Reproduced with permission from The Christian Science Monitor, March 19, 1986
IT arrived long after Christmas. If the postman had any thoughts about the bedraggled box he handed me in return for my yellow slip, he kept them to himself. Wrapped in brown paper with a red-and-white string managing to keep it all together, the package was ripped, dented, and water-stained. In the upper left-hand corner, in huge red letters, it said “USA.” The package had come from East Germany. Inside was a card from my friend Erich. “I wish you a peaceful Christmas and all the best for you in 1986,” he wrote. “The cake I send you is a special Christmas cake, produced only in the Advent. It is called `Stollen.’ The friendly baker said the long way to you had no bad influence on the quality of the cake. Make a test!”
The cake — sturdy, cylindrical, double-wrapped in plastic and decorated paper — survived the journey. Less fortunate were the gingerbread, broken into dozens of pieces, and the decorative sprigs of fir, which had disintegrated and then implanted their needles in the gingerbread. No matter. It was still the nicest Christmas present I’d received that year.
I had met Erich the previous summer under unusual circumstances. He is a music student in East Berlin, a classical violinist.
I was traveling in the Soviet Union with a group of American students. We met in Moscow at a party thrown by some Soviet students and later went to dinner.
It was the first trip to the Soviet Union for both of us, and both of us were trying to sort out our first impressions. Eagerly we shared observations.
“It is a small thing,” he said, “but on the subways so many people have flowers, big bundles of flowers to take home.” He had been struck by what he called “the need for heroism” in the Soviet Union — all of the old men wearing medals, the posters, the constant reminders of the victory over fascism.
We spoke too about the United States, a country Erich admired but also found “puzzling.” “Your country seems so creative, so inventive, so generous with what you have,” he told me. “And yet at the same time you go ahead with something like Star Wars. It is very paradoxical to me.”
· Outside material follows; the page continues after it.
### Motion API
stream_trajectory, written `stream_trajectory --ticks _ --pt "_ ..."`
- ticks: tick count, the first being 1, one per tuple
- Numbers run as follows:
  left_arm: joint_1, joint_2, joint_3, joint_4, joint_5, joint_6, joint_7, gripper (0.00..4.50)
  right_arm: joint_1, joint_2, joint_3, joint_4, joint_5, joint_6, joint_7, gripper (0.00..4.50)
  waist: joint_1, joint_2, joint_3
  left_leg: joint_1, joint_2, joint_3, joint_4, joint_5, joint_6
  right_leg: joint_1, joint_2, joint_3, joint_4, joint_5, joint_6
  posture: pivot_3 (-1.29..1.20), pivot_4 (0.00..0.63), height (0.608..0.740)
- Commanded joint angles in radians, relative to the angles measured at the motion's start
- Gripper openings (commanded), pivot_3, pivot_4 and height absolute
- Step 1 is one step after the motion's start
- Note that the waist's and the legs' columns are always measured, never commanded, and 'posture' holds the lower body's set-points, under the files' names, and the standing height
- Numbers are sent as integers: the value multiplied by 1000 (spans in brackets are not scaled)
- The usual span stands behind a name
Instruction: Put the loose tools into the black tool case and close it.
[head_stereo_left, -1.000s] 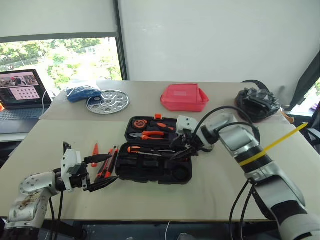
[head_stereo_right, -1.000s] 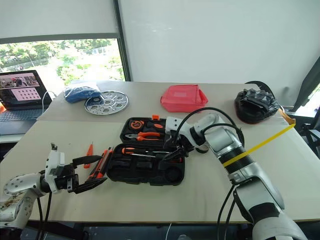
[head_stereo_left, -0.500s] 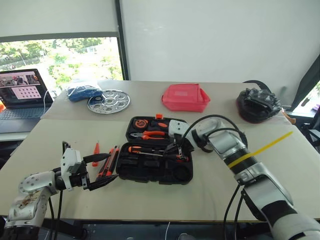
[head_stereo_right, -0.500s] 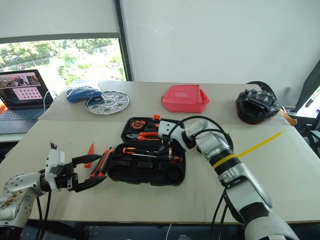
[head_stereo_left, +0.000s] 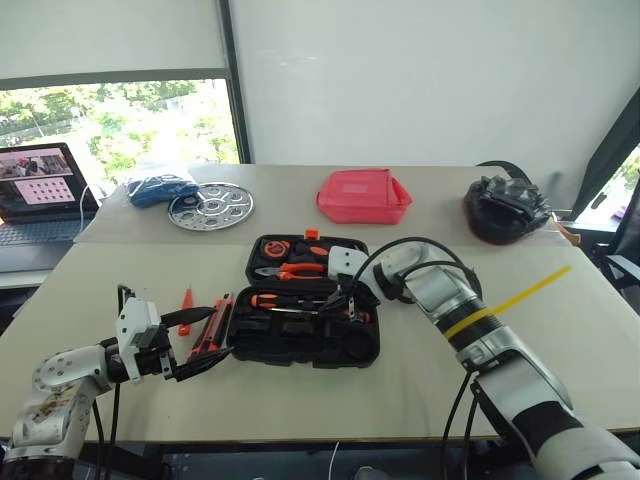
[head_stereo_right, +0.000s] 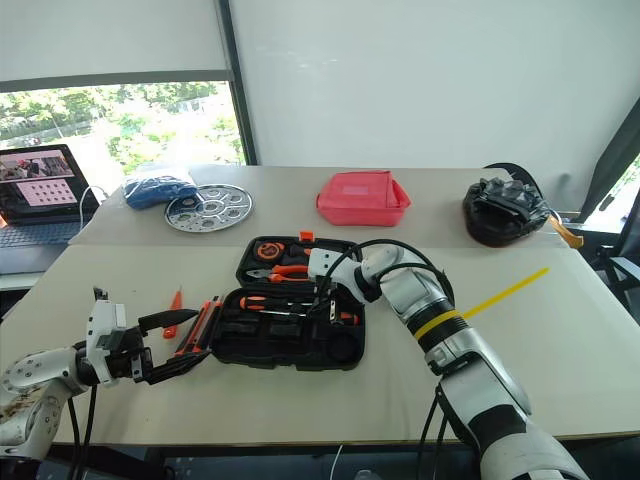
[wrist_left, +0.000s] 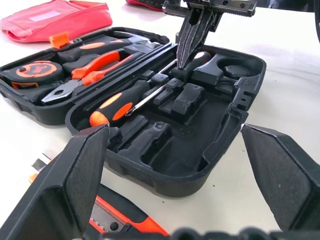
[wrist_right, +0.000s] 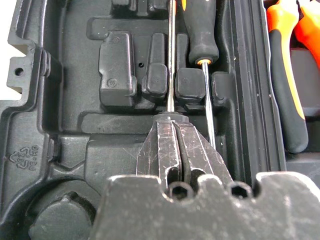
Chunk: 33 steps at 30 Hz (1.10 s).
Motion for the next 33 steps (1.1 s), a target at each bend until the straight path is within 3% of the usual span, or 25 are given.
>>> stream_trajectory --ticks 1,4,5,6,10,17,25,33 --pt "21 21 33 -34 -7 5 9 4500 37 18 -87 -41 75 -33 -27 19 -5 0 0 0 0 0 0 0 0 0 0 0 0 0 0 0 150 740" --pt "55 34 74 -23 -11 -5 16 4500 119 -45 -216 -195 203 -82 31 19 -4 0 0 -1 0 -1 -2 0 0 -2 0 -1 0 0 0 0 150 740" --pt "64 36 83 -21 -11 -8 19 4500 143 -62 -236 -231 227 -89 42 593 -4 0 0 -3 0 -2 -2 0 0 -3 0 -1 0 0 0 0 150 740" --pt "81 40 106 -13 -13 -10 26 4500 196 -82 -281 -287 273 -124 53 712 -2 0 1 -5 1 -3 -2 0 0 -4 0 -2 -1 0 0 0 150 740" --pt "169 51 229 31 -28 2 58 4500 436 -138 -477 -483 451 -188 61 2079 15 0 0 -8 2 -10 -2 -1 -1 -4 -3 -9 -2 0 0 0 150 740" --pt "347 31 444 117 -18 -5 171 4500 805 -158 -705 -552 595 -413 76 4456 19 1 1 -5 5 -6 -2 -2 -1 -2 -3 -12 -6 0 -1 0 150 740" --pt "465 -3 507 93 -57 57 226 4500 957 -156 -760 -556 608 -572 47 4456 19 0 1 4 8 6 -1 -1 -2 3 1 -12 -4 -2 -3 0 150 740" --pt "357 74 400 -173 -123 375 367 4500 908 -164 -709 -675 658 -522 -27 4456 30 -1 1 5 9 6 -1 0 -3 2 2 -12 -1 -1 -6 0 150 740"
It was a Friday night, and several of my American Jewish friends performed a simple Shabbat service in the Moscow restaurant.
I watched our Soviet and East German friends’ somewhat surprised but curious and open faces as the Americans sang the beautiful ancient prayers over the candles. I thought about our parents’ and grandparents’ generations, and how far we had come, and how far we had to go.
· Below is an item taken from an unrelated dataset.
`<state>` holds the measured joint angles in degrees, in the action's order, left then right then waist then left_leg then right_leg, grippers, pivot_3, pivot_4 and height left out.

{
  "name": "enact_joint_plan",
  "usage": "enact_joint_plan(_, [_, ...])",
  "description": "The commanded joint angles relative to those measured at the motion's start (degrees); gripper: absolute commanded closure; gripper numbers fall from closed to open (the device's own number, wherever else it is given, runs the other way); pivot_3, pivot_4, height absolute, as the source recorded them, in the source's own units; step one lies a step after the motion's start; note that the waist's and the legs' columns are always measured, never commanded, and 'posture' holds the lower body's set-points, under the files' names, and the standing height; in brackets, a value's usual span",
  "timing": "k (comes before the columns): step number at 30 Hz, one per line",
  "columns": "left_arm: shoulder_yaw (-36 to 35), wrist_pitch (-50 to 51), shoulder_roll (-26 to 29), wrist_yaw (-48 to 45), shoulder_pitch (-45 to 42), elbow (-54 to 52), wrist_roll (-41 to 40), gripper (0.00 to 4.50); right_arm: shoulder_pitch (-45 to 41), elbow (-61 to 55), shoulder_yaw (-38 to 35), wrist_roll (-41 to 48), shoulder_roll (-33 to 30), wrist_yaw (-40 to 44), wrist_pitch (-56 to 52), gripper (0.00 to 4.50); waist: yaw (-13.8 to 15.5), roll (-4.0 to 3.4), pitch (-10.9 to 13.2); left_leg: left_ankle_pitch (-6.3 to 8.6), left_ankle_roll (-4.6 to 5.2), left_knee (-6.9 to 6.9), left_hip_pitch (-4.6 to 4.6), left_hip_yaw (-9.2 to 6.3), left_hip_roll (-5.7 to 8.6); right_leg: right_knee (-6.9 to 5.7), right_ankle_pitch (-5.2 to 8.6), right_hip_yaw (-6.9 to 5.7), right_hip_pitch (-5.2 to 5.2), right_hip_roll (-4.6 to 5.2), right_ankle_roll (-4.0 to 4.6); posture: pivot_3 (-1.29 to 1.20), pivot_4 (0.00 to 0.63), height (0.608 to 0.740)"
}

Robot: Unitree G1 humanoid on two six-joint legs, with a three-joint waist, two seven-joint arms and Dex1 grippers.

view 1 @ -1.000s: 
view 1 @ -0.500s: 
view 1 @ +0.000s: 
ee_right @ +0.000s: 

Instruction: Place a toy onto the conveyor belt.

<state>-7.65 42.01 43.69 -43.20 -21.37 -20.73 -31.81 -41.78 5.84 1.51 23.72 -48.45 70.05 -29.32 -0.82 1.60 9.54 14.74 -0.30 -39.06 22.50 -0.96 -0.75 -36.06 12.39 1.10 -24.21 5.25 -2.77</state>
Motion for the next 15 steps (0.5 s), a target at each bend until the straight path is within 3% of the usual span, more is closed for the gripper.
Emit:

We exchanged addresses and promised to write. I wondered if Erich really would — whether it would be too dangerous for him, whether our letters would squeeze through the rigid borders dividing our world.
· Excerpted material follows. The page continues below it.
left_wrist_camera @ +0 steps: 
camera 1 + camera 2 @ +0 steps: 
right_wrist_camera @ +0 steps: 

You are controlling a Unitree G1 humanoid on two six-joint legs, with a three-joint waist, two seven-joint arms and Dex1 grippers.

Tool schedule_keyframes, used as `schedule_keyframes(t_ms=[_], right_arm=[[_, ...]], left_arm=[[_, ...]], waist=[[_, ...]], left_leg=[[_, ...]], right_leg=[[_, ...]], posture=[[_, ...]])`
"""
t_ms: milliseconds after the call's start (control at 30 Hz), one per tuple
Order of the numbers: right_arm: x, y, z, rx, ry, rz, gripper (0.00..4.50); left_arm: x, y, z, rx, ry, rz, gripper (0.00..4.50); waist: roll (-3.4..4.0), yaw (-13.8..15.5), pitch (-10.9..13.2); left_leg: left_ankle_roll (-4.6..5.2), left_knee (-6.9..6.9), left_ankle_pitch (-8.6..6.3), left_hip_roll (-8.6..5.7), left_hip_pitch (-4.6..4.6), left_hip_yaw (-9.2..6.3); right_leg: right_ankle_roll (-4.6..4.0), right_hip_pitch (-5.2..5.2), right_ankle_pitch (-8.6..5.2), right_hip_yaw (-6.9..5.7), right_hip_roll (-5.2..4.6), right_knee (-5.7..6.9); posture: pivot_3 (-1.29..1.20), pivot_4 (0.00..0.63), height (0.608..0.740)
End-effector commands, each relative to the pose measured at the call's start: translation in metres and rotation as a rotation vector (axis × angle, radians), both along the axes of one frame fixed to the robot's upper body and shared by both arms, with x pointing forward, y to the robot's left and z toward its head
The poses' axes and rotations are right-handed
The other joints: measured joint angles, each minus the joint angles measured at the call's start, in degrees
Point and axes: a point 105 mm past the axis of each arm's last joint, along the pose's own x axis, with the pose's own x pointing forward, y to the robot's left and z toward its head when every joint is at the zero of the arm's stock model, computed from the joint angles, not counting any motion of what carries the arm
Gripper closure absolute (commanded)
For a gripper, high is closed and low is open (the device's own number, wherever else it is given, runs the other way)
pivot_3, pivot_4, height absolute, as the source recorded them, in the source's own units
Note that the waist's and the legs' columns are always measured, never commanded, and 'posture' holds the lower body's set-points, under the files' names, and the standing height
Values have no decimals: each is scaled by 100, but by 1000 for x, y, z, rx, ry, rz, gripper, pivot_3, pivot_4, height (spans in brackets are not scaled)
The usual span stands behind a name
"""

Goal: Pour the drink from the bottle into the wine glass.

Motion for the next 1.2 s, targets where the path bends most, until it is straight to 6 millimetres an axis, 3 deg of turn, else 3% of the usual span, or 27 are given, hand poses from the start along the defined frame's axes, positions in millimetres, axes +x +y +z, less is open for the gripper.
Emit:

What he thought after we parted is best said in his own words. “After our talk in Moscow my mind was divided into two parts,” he wrote, “one pessimistic and one optimistic. The pessimistic said, `It was an interesting evening, but there will never be a next meeting or a connection in the future.’ The optimistic said there will develop a correspondence over the Atlantic. When I opened the mailbox last Monday the optimistic became the winner. I am very glad.”
He described a popular book written by an East German author about living in the US for one year, called “Living on Another Planet.” “But in Moscow I felt that you are not from `another planet,’ ” he wrote. “It was a good feeling and I become hungry to know much more about you and USA. I understood there is not only one `Voice of America,’ there are 200,000,000 voices of America. Now I will start to complete the USA puzzle. . . . You said many people believe we are hopelessly naive to try to protect the world peace with contacts over the `wall.’ But it is the only chance for us.”
The cake tasted rich and sweet in spite — or perhaps because — of its long journey. Eating it has reminded me that I, too, am hungry for more.